Danielle Perrin, from the genome centre at Broad presents an interesting webinar demonstrating what the Broad intends to do with MiSeq and lastly a 300bp single read dataset. Watch the seminar here. I thought I'd summarise the webinar as it neatly follows on from a previous post, MiSeq growth potential. Where I speculated that MiSeq might be adapted for dual surface, larger tiles to get up to 25Gb. There is still along way to go to get near this but if the SE300 data presented by Broad holds up for PE runs then we jump to 3.2Gb per run.
Apparently this follows up from an ASHG presentation but as I was not there I missed it.
Apparently Broad has six MiSeq's. Now I understand why mine has yet to turn up! I must add these t the Google map of NGS.
MiSeq intro: The webinar starts with an intro to MiSeq if you have not seen one and goes through cycle time, chemistry and interface. They have run 50 flowcells on 2 instruments since August. They are now up to 6 boxes running well. No chemistry or hardware problems yet and software is being developed.
What will broad do with it? At the Broad they intend to run many applications on MiSeq: Bacterial assembly, library QC, TruSeq Custom Amplicon, Nextera Sample Prep and Metagenomics. So far they have run 1x8 to 2x151 runs and one 1x300 run.
2x150 metrics look good at 89% Q30, 1.7Gb, 5.5M reads 0.24% error rate.
Getting cluster density right is still hard even at Broad (something for another blog?). They use Illumina's Eco qPCR system for this.
Bacterial Assembly: The Broad has a standard method for bacterial genomics which uses a mix of libraries; 100x coverage of 3-5KB libs, 100x coverage of 180bp libs, 5ug DNA input and AllPaths assembly. They saw very good concordance from MiSeq to HiSeq.

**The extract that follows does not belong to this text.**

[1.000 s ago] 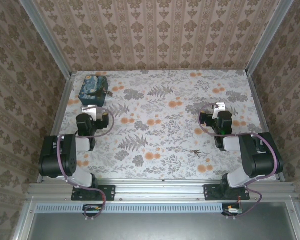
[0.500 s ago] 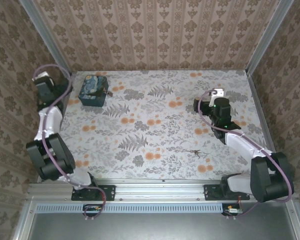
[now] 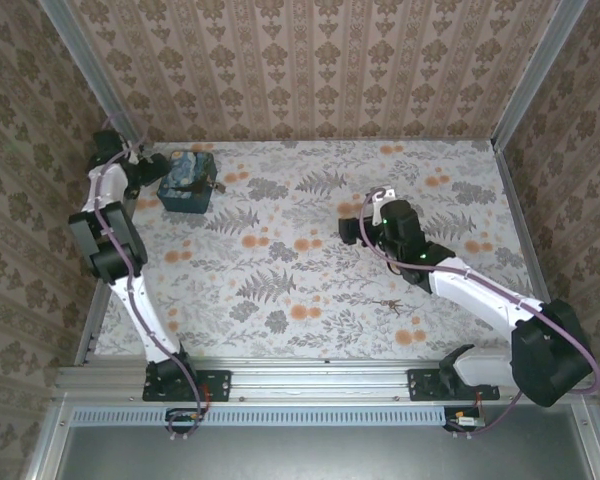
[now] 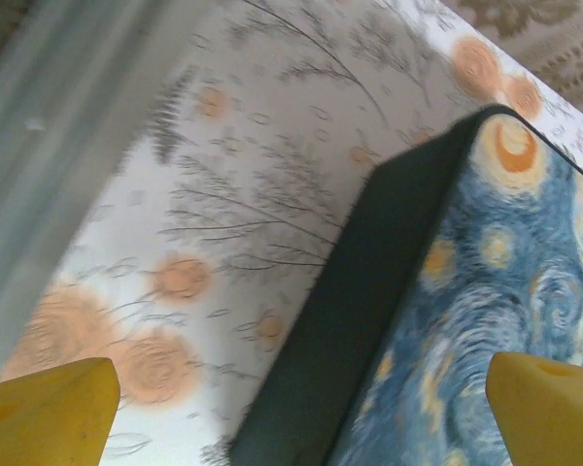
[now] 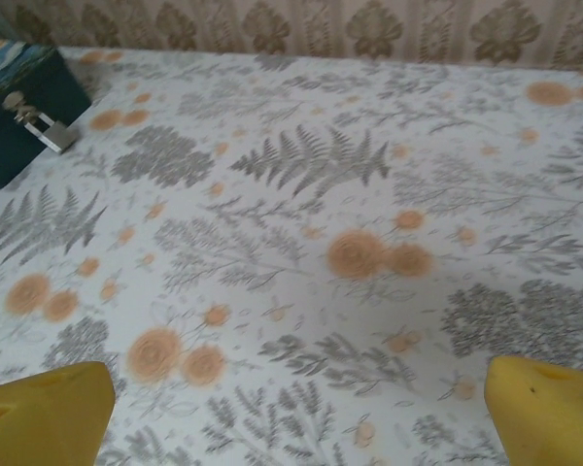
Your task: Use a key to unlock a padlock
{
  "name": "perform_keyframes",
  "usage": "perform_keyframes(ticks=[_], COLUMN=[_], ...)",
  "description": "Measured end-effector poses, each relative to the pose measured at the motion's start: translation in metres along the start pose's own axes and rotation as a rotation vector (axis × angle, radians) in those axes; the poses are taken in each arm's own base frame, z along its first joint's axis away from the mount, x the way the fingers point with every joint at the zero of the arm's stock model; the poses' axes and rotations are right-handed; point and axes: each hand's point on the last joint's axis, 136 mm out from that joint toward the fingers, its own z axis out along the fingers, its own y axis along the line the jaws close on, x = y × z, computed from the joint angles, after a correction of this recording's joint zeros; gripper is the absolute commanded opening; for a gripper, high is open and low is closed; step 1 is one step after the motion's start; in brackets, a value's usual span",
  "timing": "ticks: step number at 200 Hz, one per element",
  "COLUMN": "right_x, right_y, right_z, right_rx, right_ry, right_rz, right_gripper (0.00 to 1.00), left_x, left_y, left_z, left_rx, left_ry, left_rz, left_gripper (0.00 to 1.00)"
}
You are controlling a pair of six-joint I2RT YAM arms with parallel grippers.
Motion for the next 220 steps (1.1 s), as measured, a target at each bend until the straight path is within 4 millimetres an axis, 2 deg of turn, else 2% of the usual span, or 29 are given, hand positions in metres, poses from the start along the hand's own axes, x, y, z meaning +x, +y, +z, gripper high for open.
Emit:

And the MiSeq assembly was actually higher but Danielle did not say why (read quality perhaps).
library QC: 8bp index in all samples by ligation (they are not using TruSeq library prep at Broad) 96well library prep, pool all libraries and run it son the number of lanes required based on estimated coverage. QC of these libraries and evenness of pools is important. They run the index first and if the pool is too uneven they will kill the flow cell and start again. They use a positive control in every plate and run as a 2x25bp run to check the quality of the plate. Thinking of moving this QC to MiSeq to improve QC turnaround. They aim to run the same denatured pool onto HiSeq after MiSeq QCC. This will avoid a time delay requiring the denaturation to be repeated. Very important in ultra low input libraries where you can run out if flow cells need to be repeated. All QC metrics seem to correlate well between MiSeq and HiSeq.
Amplicons: They presented Nextera validation of 600bp amplicons: 8 amplicons, pool, Nextera, MiSeq workflow (very similar to the workflow I discussed in a recent Illumina interview). And TruSeq Custom Amplicon (see here), Illumina's GoldenGate extension:ligation and PCR system. After PCR samples are normalised using a bead based method, pooled, run on MiSeq (without quantification) and analysed. Danielle showed a slide (#34) with the variation seen in read numbers per sample after bead based normalisation and a CV of only 15%. I wonder if the bead normalisation method will be adopted for other library types?
SE300bp run: The Broad took a standard kit and ran it as a 300bp single end run. They have done this once and first time round achieved 1.6Gb, 5.29M read, 65%Q30, 0.4% error. Pretty good to start with and hopefully demonstrating the future possibilities.
How long can you go, 550bp amplicons (PE300) anyone? Another goodbye 454 perhaps?